— What you need to do —
Which lines in the entries below contain the string "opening"? Show each of them in full.

Items from a dataset
+---+
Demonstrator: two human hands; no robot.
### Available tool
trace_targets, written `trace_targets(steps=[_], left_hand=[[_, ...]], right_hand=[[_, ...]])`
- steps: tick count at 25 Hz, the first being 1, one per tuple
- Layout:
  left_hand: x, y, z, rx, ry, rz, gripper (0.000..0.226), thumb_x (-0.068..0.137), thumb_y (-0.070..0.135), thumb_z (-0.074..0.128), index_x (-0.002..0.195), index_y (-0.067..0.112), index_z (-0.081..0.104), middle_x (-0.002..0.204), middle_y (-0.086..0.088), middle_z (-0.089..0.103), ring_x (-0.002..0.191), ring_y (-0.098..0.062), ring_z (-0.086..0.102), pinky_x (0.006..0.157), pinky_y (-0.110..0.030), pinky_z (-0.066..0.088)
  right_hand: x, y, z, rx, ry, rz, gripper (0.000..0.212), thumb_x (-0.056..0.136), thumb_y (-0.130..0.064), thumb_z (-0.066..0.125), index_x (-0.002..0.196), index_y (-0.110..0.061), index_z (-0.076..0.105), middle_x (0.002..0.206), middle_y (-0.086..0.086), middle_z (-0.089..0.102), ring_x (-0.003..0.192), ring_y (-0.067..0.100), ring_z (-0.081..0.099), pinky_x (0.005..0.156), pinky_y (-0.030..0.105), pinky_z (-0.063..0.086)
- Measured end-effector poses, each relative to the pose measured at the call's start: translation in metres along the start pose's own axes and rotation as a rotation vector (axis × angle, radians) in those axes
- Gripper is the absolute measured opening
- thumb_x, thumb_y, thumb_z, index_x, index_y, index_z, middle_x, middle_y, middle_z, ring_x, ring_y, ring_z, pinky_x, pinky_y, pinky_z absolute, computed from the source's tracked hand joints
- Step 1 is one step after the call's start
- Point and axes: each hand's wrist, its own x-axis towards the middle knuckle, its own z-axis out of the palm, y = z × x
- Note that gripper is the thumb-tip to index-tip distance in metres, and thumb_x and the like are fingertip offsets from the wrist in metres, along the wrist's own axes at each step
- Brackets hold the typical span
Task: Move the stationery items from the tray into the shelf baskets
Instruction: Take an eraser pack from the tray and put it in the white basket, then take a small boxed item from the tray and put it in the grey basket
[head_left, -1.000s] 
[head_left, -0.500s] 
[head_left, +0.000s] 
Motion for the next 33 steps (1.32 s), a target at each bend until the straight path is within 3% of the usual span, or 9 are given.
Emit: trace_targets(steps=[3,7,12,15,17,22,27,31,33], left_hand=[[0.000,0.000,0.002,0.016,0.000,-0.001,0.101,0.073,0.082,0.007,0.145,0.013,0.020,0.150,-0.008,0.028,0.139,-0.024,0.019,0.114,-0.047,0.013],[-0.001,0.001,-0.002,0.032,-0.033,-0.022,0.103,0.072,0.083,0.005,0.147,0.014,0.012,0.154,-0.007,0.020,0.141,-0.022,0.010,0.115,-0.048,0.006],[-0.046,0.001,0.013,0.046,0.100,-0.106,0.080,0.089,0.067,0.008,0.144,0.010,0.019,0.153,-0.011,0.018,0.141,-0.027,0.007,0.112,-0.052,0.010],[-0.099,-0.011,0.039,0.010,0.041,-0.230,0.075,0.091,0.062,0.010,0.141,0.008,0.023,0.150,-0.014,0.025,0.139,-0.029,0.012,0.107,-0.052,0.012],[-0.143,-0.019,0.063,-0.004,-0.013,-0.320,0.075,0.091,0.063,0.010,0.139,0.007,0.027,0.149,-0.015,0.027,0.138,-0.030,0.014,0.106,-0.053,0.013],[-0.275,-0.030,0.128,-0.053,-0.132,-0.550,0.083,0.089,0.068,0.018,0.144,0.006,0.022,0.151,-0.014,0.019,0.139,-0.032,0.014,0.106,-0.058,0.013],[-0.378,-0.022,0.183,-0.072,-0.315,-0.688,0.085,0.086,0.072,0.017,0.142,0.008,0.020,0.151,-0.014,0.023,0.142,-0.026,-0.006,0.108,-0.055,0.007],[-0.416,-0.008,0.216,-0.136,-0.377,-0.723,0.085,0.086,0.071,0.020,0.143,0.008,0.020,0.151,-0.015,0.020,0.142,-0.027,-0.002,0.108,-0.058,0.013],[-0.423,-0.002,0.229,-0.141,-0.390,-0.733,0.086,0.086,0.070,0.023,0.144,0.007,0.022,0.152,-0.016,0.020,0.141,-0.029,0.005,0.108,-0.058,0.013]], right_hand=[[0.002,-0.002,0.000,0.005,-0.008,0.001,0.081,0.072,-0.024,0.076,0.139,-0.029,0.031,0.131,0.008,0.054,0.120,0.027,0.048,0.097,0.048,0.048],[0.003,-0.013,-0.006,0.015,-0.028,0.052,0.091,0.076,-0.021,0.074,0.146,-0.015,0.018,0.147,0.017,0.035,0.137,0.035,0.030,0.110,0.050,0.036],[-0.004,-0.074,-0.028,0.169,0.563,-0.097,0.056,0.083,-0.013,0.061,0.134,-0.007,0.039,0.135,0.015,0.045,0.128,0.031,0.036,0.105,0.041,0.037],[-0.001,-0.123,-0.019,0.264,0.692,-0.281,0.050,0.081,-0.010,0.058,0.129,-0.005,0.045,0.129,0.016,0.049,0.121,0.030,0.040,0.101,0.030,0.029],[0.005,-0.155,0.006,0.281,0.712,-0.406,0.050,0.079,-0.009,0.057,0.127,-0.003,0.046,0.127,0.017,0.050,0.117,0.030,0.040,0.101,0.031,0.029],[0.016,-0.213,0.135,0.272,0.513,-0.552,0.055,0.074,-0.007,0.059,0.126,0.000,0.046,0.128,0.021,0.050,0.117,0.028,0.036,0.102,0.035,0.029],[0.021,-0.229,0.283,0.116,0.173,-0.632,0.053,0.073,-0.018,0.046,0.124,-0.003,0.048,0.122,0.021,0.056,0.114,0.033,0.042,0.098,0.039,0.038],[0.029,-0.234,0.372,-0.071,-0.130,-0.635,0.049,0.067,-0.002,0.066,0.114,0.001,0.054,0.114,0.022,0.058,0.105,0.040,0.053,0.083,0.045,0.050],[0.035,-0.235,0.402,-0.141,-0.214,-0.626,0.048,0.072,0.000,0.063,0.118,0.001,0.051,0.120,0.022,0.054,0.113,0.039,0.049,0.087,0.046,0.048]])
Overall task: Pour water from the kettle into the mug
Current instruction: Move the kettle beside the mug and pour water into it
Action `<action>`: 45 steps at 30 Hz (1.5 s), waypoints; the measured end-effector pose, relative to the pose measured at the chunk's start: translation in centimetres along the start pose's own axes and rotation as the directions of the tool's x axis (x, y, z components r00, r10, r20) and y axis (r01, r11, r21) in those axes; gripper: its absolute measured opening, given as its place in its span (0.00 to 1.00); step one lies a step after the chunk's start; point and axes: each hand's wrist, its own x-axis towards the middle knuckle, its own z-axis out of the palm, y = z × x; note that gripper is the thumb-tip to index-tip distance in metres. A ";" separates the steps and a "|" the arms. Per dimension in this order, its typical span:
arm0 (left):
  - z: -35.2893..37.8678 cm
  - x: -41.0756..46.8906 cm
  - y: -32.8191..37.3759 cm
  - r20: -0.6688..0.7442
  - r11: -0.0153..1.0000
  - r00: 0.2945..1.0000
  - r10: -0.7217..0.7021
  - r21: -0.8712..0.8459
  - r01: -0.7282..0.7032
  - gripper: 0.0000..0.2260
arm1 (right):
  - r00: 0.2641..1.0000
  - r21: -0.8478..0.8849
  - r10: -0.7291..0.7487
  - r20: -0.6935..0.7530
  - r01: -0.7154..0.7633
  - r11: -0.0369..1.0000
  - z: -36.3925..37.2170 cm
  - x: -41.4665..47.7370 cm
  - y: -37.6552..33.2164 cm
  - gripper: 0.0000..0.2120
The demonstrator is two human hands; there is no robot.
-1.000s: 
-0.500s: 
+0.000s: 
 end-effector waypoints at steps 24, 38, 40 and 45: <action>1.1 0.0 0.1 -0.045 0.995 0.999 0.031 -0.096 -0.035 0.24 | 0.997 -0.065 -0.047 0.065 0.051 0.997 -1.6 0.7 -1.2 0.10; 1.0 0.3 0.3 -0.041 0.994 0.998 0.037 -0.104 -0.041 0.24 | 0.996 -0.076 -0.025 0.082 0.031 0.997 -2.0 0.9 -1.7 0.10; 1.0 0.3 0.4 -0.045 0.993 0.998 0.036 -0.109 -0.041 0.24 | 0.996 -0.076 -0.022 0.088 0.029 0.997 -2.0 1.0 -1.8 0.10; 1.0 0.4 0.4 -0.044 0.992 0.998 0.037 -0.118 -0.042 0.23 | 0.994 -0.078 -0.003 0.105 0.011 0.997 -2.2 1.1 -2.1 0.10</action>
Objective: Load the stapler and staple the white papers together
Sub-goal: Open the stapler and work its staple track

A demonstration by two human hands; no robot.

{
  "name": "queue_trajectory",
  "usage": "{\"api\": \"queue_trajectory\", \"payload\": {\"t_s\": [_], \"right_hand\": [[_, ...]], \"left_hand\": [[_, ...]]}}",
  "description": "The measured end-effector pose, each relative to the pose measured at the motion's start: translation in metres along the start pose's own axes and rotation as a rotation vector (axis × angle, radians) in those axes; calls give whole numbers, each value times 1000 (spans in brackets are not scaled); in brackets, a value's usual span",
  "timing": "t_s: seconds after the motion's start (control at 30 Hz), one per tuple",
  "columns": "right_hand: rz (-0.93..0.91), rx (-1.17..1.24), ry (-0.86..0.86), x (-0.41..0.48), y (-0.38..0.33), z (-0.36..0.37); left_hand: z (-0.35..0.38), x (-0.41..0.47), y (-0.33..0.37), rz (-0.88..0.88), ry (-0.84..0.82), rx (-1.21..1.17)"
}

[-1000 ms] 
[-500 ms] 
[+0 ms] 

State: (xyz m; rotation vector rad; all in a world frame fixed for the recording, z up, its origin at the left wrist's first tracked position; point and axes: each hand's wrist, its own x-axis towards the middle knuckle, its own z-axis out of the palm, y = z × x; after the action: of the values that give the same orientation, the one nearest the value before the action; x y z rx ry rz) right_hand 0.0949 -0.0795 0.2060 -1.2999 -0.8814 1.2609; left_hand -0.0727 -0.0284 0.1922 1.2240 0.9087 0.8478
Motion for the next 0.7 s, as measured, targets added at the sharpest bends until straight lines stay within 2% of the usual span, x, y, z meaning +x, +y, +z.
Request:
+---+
— Expected answer —
- Gripper is the absolute measured opening
Action `<action>`: 45 steps at 30 Hz (1.5 s), waypoints; the measured end-effector pose, relative to the pose measured at the chunk's start: translation in centimetres along the start pose's own axes and rotation as the directions of the tool's x axis (x, y, z components r00, r10, r20) and y axis (r01, r11, r21) in those axes; gripper: its absolute measured opening, given as its place in its span (0.00 to 1.00); step one lies a step after the chunk's start; point and axes: each hand's wrist, its own x-axis towards the middle knuckle, its own z-axis out of the palm, y = z × x; note that gripper is the thumb-tip to index-tip distance in metres. A ";" separates the steps and a "|" the arms. Per dimension in this order, its typical span:

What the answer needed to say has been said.